__Work task__
Word for word, print each line of the listing below; pictures stay out.

::::

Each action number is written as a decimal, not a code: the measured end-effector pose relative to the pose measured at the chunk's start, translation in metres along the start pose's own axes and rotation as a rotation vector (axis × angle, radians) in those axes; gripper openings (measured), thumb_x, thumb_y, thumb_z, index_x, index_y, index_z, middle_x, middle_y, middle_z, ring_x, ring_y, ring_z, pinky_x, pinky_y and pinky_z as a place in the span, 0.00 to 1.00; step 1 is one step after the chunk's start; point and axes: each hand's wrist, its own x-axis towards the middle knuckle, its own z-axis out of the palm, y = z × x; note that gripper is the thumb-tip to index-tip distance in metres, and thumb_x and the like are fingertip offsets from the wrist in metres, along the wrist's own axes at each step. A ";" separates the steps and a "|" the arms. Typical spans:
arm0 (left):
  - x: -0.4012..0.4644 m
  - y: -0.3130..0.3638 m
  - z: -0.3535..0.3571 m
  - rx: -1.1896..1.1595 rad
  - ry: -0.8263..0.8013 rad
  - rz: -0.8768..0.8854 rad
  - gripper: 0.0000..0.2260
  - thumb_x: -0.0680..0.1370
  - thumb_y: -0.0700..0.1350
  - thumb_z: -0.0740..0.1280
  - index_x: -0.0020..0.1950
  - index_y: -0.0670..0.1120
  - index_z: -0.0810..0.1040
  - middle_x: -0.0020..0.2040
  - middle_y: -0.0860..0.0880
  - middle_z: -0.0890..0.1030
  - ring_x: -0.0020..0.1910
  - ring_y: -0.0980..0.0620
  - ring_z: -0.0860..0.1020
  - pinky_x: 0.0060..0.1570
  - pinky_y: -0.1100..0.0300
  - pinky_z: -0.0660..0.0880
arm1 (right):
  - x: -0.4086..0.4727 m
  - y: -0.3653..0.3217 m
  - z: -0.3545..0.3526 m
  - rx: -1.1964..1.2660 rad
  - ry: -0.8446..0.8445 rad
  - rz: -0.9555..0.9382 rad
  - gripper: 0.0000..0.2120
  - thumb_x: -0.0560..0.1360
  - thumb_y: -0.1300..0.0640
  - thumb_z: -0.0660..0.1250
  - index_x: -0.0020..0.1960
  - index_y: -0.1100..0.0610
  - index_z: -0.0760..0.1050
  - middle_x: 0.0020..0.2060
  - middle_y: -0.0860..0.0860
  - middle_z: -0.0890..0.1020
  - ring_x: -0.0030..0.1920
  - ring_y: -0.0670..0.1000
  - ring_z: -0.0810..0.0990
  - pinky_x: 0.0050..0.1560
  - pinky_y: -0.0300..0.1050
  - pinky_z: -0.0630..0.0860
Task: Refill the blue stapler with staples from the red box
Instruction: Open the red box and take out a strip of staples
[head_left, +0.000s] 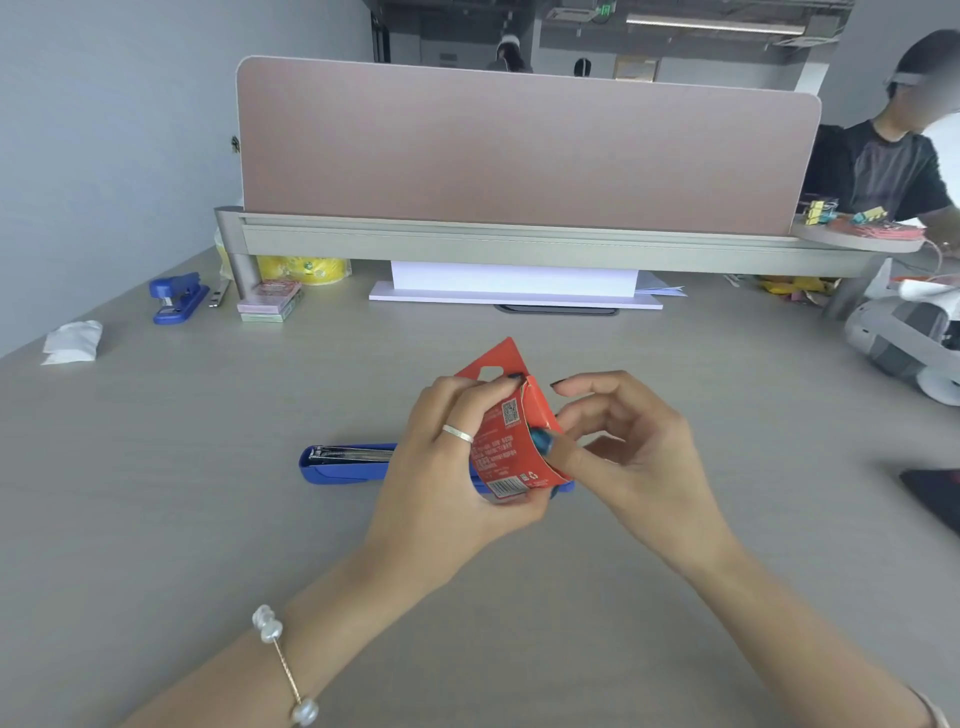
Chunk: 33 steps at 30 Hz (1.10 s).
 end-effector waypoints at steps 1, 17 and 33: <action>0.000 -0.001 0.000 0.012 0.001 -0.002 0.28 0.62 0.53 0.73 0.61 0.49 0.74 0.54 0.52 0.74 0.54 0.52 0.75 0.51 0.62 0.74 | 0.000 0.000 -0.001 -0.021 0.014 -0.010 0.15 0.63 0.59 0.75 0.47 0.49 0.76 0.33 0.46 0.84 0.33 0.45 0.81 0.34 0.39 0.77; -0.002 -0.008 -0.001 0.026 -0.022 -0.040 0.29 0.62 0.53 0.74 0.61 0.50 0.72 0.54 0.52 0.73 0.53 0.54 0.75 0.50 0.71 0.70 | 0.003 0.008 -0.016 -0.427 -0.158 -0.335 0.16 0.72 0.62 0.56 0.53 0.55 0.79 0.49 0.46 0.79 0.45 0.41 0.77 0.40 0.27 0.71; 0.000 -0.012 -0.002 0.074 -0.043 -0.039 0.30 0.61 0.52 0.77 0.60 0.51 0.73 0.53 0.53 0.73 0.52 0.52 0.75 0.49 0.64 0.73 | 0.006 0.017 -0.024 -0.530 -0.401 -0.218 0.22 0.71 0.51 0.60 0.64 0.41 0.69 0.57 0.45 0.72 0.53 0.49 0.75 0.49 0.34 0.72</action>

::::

__Solution for this task__
Each action number is written as a decimal, not a code: the measured end-effector pose relative to the pose measured at the chunk's start, translation in metres along the start pose's own axes and rotation as a rotation vector (axis × angle, radians) in those axes; gripper openings (measured), thumb_x, thumb_y, thumb_z, index_x, index_y, index_z, middle_x, middle_y, middle_z, ring_x, ring_y, ring_z, pinky_x, pinky_y and pinky_z as a place in the span, 0.00 to 1.00; step 1 is one step after the chunk's start; point and axes: each hand's wrist, its own x-axis towards the middle knuckle, its own z-axis out of the palm, y = z × x; note that gripper is the thumb-tip to index-tip distance in metres, and thumb_x and the like are fingertip offsets from the wrist in metres, along the wrist's own axes at each step. A ";" separates the steps and a "|" the arms. Typical spans:
arm0 (left):
  - x: -0.4012..0.4644 m
  - y: -0.3130..0.3638 m
  - z: -0.3535..0.3571 m
  - rx: -1.1896..1.1595 rad
  - ry: -0.8263..0.8013 rad
  - rz: -0.8768..0.8854 rad
  - gripper: 0.0000..0.2260
  - thumb_x: -0.0680..0.1370
  - thumb_y: -0.0700..0.1350
  - thumb_z: -0.0740..0.1280
  - index_x: -0.0020..0.1950
  - index_y: -0.0670..0.1120
  - index_z: -0.0810..0.1040
  - middle_x: -0.0020..0.2040
  - middle_y: -0.0860..0.0880
  - middle_z: -0.0890..0.1030
  - ring_x: -0.0020..0.1910
  - ring_y: -0.0980..0.0620
  - ring_z: -0.0860..0.1020
  - pinky_x: 0.0060..0.1570
  - pinky_y: -0.1100..0.0300
  - pinky_z: -0.0660..0.0880
arm1 (right):
  - x: -0.4086..0.4727 m
  - y: -0.3653..0.3217 m
  - z: -0.3545..0.3526 m
  - rx: -1.1964..1.2660 rad
  - ry: -0.8446..0.8445 rad
  - rz: -0.9555..0.9382 rad
  - gripper: 0.0000..0.2120
  - thumb_x: -0.0560..0.1360
  - thumb_y: -0.1300..0.0640
  - thumb_z: -0.0660..0.1250
  - index_x: -0.0020..0.1960
  - index_y: -0.1100..0.0610
  - index_z: -0.0760..0.1050
  - middle_x: 0.0020..0.2060
  - middle_y: -0.0860..0.0860
  - middle_z: -0.0890..0.1020
  - ring_x: -0.0030..0.1920
  - ring_y: -0.0670..0.1000
  - ring_z: -0.0810..0.0990
  - pinky_x: 0.0050..0.1560
  - pinky_y: -0.0300..0.1050
  - pinky_z: -0.0630..0.0860
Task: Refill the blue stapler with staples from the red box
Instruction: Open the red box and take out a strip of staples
[head_left, +0.000s] 
Chunk: 33 steps at 30 Hz (1.10 s).
 end-effector waypoints at steps 1, 17 and 33: <action>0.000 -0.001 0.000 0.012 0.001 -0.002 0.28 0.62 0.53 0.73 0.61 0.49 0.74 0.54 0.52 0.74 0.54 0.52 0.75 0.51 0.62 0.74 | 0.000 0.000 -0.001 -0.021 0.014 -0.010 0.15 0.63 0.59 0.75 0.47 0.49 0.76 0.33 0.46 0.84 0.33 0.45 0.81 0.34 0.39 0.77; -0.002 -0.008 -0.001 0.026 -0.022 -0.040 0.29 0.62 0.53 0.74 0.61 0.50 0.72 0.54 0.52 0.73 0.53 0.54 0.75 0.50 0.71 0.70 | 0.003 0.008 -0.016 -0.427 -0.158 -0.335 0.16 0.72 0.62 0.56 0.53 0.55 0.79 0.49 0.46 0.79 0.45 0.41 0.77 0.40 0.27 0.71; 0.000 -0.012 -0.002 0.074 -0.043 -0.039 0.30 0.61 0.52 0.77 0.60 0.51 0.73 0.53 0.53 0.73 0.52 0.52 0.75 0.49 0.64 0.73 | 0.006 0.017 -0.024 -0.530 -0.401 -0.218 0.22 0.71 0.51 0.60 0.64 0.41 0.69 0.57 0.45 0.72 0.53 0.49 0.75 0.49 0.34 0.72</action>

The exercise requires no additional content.